From the line that holds "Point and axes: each" down to the last line of the listing below, reproduce each line exactly and nothing more, omitting pictures.

(Recorded data Opens)

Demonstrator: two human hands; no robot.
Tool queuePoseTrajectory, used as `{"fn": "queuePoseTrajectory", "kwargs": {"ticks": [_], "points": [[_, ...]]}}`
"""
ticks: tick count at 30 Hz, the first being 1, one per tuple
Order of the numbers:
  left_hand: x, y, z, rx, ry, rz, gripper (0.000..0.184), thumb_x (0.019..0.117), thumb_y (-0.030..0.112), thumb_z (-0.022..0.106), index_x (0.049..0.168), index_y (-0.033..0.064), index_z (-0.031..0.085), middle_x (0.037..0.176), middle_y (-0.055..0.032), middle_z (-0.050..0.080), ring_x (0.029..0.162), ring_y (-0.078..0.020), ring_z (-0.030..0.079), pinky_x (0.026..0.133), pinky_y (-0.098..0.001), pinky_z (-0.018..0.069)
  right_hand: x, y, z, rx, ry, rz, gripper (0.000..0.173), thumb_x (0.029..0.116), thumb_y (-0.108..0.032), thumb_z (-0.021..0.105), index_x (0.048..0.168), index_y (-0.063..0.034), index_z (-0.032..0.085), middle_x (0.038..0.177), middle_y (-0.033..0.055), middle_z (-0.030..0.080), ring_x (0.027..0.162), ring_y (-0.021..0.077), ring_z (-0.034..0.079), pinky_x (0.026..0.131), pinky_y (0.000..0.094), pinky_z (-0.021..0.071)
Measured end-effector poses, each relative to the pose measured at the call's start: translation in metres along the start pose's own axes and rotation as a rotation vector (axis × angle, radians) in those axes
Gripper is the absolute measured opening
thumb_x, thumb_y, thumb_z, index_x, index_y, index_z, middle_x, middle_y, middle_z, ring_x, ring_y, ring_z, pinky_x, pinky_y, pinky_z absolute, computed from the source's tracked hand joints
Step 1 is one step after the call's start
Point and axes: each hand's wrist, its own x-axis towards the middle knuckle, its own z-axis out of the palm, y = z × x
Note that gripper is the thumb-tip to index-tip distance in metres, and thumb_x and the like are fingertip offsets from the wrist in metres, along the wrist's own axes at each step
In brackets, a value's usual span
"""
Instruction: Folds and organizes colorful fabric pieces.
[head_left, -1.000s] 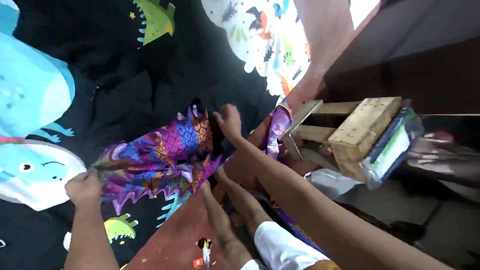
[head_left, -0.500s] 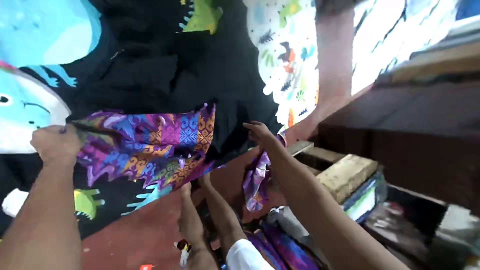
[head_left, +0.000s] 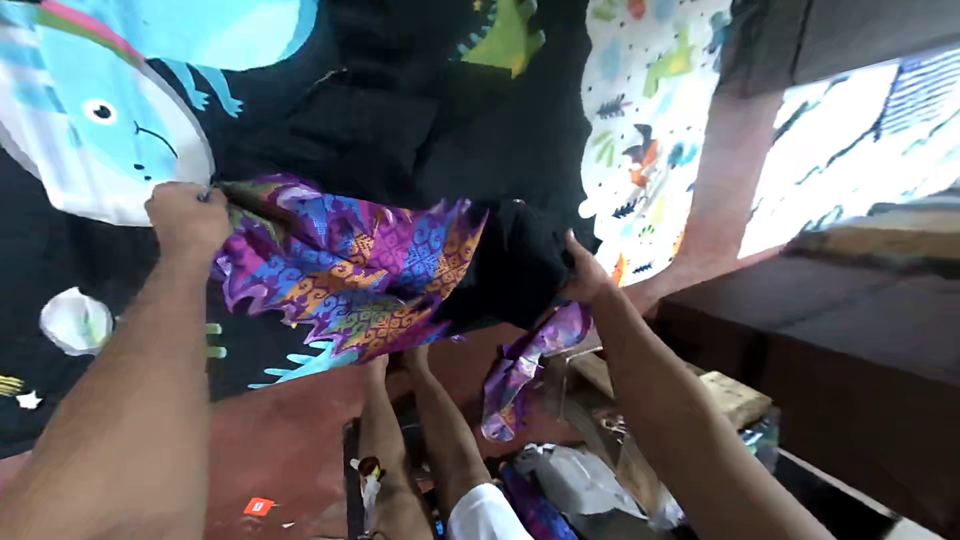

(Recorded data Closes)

Written solution ::
Point and axes: each hand's wrist, its own x-axis towards the middle knuckle, its own z-axis out of the palm, y = z × x
Note that gripper is the thumb-tip to index-tip distance in metres, and thumb_x and the like are fingertip offsets from the wrist in metres, along the wrist's own axes at each step
In brackets, a value's usual span
"""
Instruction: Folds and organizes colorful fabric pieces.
[head_left, -1.000s] 
[head_left, -0.500s] 
[head_left, +0.000s] 

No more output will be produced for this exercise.